ASSIGNMENT - Of the entries below, restate word for word only the section that runs from the line with "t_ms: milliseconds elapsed" to the line with "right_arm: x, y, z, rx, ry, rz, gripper", counting both ends.

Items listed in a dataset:
◇ ◇ ◇

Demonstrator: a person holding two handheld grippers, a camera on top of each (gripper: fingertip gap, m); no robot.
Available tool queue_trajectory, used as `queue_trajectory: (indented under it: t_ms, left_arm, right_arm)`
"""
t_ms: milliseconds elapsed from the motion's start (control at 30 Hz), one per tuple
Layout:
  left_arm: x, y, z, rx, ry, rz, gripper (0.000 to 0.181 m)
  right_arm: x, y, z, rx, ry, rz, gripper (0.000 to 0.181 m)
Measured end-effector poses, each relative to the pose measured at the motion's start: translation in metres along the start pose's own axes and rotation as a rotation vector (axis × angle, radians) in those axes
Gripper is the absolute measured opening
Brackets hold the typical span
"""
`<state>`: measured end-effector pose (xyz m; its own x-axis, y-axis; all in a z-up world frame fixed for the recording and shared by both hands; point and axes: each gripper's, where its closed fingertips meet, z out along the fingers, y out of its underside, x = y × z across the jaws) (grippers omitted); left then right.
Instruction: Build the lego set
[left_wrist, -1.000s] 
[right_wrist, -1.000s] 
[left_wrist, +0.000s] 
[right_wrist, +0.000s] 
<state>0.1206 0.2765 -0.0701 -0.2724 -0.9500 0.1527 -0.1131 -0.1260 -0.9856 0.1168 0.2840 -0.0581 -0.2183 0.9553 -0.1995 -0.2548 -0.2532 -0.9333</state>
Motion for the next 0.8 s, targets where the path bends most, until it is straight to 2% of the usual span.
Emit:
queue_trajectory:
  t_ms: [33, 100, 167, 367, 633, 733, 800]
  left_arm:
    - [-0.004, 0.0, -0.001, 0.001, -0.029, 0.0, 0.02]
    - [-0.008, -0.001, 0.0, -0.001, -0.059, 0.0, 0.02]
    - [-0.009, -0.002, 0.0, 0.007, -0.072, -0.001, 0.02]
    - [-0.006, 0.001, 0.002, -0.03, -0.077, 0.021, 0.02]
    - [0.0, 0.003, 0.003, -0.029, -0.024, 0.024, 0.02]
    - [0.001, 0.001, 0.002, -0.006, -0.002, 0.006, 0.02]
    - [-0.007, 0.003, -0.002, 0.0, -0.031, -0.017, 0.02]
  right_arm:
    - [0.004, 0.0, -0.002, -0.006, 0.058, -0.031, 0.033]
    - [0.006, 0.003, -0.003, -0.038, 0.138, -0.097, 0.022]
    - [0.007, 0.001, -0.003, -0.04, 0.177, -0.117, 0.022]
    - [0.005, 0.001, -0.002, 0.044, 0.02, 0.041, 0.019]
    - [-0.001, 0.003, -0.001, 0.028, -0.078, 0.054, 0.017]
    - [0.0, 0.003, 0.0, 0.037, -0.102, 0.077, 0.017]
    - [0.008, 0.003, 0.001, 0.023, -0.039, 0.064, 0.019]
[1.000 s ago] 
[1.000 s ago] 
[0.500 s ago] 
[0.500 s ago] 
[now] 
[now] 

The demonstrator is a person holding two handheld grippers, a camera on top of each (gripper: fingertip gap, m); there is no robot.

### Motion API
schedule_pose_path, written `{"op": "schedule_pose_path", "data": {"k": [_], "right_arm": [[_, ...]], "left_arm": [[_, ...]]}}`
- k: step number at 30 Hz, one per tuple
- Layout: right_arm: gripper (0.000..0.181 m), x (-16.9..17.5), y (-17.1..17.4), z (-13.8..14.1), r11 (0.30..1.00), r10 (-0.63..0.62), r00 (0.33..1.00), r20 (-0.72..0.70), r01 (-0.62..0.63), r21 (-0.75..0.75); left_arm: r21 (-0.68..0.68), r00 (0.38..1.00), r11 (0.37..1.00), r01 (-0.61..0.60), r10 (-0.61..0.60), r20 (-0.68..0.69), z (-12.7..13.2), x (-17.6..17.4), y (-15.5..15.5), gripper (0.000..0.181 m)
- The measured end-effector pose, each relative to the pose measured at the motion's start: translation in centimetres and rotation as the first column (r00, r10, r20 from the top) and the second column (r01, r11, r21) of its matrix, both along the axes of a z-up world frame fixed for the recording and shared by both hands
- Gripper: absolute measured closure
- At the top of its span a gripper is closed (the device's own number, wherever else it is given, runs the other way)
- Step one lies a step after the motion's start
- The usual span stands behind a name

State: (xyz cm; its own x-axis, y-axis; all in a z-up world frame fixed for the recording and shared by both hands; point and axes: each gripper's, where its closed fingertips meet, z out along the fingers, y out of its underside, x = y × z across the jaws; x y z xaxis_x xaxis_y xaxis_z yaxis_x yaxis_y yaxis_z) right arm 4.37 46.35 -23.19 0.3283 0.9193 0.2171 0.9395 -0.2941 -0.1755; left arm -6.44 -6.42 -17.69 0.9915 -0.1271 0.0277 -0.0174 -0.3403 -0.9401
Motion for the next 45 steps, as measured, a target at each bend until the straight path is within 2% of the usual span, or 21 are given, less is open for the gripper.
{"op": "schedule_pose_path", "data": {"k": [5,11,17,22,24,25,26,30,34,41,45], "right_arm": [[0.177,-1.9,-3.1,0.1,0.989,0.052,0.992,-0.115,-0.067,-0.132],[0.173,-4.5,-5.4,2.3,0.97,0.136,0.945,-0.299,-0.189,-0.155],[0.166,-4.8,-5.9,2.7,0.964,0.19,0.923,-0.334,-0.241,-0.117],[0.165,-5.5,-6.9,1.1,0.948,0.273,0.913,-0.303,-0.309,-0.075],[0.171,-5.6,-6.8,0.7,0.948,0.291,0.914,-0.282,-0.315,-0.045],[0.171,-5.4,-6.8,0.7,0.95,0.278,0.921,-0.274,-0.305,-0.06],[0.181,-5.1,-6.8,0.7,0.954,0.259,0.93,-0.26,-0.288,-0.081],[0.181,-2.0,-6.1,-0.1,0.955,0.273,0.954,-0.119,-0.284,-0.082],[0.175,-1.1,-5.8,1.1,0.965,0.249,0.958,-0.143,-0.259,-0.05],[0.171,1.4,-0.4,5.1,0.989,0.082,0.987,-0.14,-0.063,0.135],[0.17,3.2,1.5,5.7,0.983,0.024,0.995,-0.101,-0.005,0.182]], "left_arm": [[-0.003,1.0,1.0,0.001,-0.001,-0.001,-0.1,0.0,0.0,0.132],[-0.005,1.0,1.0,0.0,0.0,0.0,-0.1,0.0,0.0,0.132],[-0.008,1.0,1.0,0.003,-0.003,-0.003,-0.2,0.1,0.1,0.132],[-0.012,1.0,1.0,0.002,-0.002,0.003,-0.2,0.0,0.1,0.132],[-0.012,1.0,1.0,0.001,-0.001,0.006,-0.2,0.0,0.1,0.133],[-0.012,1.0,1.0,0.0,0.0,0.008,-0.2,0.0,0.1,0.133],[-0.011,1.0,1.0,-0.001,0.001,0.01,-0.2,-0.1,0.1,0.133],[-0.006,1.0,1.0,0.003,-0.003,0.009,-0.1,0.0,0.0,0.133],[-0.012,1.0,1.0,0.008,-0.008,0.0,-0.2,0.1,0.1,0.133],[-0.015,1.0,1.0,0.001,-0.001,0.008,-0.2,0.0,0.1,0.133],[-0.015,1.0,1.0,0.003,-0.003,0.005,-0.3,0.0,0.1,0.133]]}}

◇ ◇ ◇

RESPONSE TO THE TASK -
t_ms: milliseconds elapsed from the motion's start (control at 30 Hz), one per tuple
Layout:
  left_arm: x, y, z, rx, ry, rz, gripper (0.000 to 0.181 m)
  right_arm: x, y, z, rx, ry, rz, gripper (0.000 to 0.181 m)

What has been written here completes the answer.